For instance, suppose you are given a basket filled with different kinds of fruits. Now the first step is to train the machine with all different fruits one by one like this:
If shape of object is rounded and depression at top having color Red then it will be labelled as –Apple.
If shape of object is long curving cylinder having color Green-Yellow then it will be labelled as –Banana.
Now suppose after training the data, you have given a new separate fruit say Banana from basket and asked to identify it.
Supervised learning classified into two categories of algorithms:
Classification: A classification problem is when the output variable is a category, such as “Red” or “blue” or “disease” and “no disease”.
Regression: A regression problem is when the output variable is a real value, such as “dollars” or “weight”.
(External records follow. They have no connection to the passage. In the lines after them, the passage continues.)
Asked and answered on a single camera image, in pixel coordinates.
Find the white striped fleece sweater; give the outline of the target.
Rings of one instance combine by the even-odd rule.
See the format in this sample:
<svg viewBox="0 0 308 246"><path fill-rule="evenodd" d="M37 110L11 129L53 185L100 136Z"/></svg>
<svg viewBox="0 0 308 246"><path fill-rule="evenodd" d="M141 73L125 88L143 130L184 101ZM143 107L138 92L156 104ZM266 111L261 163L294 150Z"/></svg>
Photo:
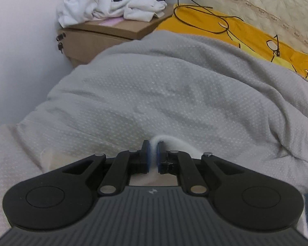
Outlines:
<svg viewBox="0 0 308 246"><path fill-rule="evenodd" d="M156 149L159 142L163 142L167 150L178 150L181 152L186 152L194 159L201 159L203 150L197 149L191 144L181 140L179 138L168 136L168 135L157 135L149 140L150 142L150 155L151 160L156 159Z"/></svg>

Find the white clothes pile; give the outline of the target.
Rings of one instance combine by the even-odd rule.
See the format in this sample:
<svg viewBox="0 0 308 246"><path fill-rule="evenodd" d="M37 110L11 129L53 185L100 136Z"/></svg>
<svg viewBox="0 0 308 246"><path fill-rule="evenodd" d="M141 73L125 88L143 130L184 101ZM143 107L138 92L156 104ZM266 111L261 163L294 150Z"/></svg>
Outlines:
<svg viewBox="0 0 308 246"><path fill-rule="evenodd" d="M57 9L57 19L66 28L89 21L124 18L150 22L164 16L165 1L158 0L64 0Z"/></svg>

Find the grey bed duvet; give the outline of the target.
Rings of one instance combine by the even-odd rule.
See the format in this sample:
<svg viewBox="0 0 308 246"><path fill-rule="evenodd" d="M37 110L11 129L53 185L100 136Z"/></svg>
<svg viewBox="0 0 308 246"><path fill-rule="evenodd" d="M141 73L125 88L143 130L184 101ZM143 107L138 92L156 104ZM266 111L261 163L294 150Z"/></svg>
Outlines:
<svg viewBox="0 0 308 246"><path fill-rule="evenodd" d="M168 135L308 193L308 81L225 42L156 31L77 67L20 123L0 126L13 185Z"/></svg>

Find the cardboard box nightstand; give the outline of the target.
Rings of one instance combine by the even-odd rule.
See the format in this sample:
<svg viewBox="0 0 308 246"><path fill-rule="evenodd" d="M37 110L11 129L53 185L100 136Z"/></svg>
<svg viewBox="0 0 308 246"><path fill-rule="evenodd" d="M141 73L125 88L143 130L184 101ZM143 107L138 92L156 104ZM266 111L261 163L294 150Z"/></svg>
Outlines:
<svg viewBox="0 0 308 246"><path fill-rule="evenodd" d="M173 5L168 5L164 15L151 22L110 18L77 24L58 31L58 50L73 67L88 64L95 56L112 46L140 40L152 33L157 26L173 14Z"/></svg>

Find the yellow pillow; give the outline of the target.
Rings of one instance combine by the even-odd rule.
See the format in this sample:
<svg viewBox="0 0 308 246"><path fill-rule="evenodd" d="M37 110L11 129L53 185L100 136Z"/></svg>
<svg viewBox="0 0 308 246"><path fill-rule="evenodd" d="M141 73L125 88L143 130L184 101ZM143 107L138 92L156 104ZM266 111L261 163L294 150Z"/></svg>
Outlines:
<svg viewBox="0 0 308 246"><path fill-rule="evenodd" d="M308 54L287 45L277 34L271 36L237 16L228 16L210 7L174 5L172 16L156 29L219 39L253 57L288 68L308 81Z"/></svg>
Unsupervised learning is the training of machine using information that is neither classified nor labeled and allowing the algorithm to act on that information without guidance. Here the task of machine is to group unsorted information according to similarities, patterns and differences without any prior training of data.
Unlike supervised learning, no teacher is provided that means no training will be given to the machine. Therefore machine is restricted to find the hidden structure in unlabeled data by our-self.
For instance, suppose it is given an image having both dogs and cats which have not seen ever.
Thus the machine has no idea about the features of dogs and cat so we can’t categorize it in dogs and cats. But it can categorize them according to their similarities, patterns, and differences i.e., we can easily categorize the above picture into two parts. First first may contain all pics having dogs in it and second part may contain all pics having cats in it. Here you didn’t learn anything before, means no training data or examples.
Unsupervised learning classified into two categories of algorithms:
Clustering: A clustering problem is where you want to discover the inherent groupings in the data, such as grouping customers by purchasing behavior.
Association: An association rule learning problem is where you want to discover rules that describe large portions of your data, such as people that buy X also tend to buy Y.
The basic difference between Supervised and Unsupervised learning is that Supervised Learning datasets have an output label associated with each tuple while Unsupervised Learning datasets do not.
The most basic disadvantage of any Supervised Learning algorithm is that the dataset has to be hand-labeled either by a Machine Learning Engineer or a Data Scientist. This is a very costly process, especially when dealing with large volumes of data. The most basic disadvantage of any Unsupervised Learning is that it’s application spectrum is limited.
To counter these disadvantages, the concept of Semi-Supervised Learning was introduced. In this type of learning, the algorithm is trained upon a combination of labeled and unlabeled data. Typically, this combination will contain a very small amount of labeled data and a very large amount of unlabeled data. The basic procedure involved is that first, the programmer will cluster similar data using an unsupervised learning algorithm and then use the existing labeled data to label the rest of the unlabeled data.
one may imagine the three types of learning algorithms as Supervised learning where a student is under the supervision of a teacher at both home and school, Unsupervised learning where a student has to figure out a concept himself and Semi-Supervised learning where a teacher teaches a few concepts in class and gives questions as homework which are based on similar concepts.
Reinforcement Learning is a type of Machine Learning paradigms in which a learning algorithm is trained not on preset data but rather based on a feedback system. These algorithms are touted as the future of Machine Learning as these eliminate the cost of collecting and cleaning the data.